東京電力は24日、「科学的に安全」とする政府の方針に基づき、福島第一原発の処理水を初めて海に放出した。

処理水放出を受けて、中国政府は日本産水産物の輸入を全面的に停止したほか、食品業界の経営者に対しては、25日、日本産水産物の使用を禁じると発表した。

そうした中で、海水などから作られる食塩に中国国内で風評被害が広まり、買い占めする人が増えているという。

中国のスーパーで撮影された映像では、「やばい!誰かデマを流した?みんなが塩を買い占めてる!いつもの値段なのに…」という声とともに、まだ陳列されていない段ボールの中にある食塩に買い物客が次々と群がる様子が映っていた。

袋に商品をパンパンに詰め、腕にもたくさん抱えた人や、カートの底が見えなくなるほど大量に購入しようとする様子が分かる。

こうした“塩騒動”が、今、中国各地で起きていて、上海市のスーパーでは、中国産の食塩が商品棚からなくなる一方で、日本産の食塩が売れ残っていた。

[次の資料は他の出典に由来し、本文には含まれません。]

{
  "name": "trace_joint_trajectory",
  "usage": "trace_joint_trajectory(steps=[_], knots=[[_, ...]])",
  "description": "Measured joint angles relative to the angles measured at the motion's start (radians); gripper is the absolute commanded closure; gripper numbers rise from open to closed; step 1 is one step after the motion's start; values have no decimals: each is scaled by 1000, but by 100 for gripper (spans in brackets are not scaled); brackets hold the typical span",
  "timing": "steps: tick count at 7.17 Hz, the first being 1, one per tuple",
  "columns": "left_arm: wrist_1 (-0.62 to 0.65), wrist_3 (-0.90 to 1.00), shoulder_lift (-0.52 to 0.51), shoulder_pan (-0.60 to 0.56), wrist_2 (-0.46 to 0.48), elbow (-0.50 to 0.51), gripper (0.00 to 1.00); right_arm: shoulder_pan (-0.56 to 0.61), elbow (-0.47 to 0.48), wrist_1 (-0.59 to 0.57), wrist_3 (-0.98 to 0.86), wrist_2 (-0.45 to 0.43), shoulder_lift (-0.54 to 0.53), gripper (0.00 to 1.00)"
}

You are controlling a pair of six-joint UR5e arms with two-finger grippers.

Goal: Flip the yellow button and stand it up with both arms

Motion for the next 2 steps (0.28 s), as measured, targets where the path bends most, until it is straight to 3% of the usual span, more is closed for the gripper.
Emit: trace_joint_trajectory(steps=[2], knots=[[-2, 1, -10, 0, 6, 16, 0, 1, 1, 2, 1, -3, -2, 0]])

中国産の食塩が補充されると、客が集まり…カゴいっぱいに商品を入れていく。
北京市の市場で塩を買った人は「少し買っておいた方が安心だから」と話す。

中国メディアによると、北京市の当局は「北京市の食塩の備蓄は十分で買いだめの必要はない」と事態の沈静化を図っている。

一方、福島県いわき市では、25日、処理水が放出されてから初めての競りが行われ、一部の魚介類は、普段よりも1kgあたり300円から400円高い価格で取引された。

漁師は「俺らは(魚を)取ってきて、完全に調べてもらって、それでやる。それで安全をアピールするしかないと思ってる」と話す。

風評被害が広がらないよう、政府と東京電力のより丁寧な説明が求められている。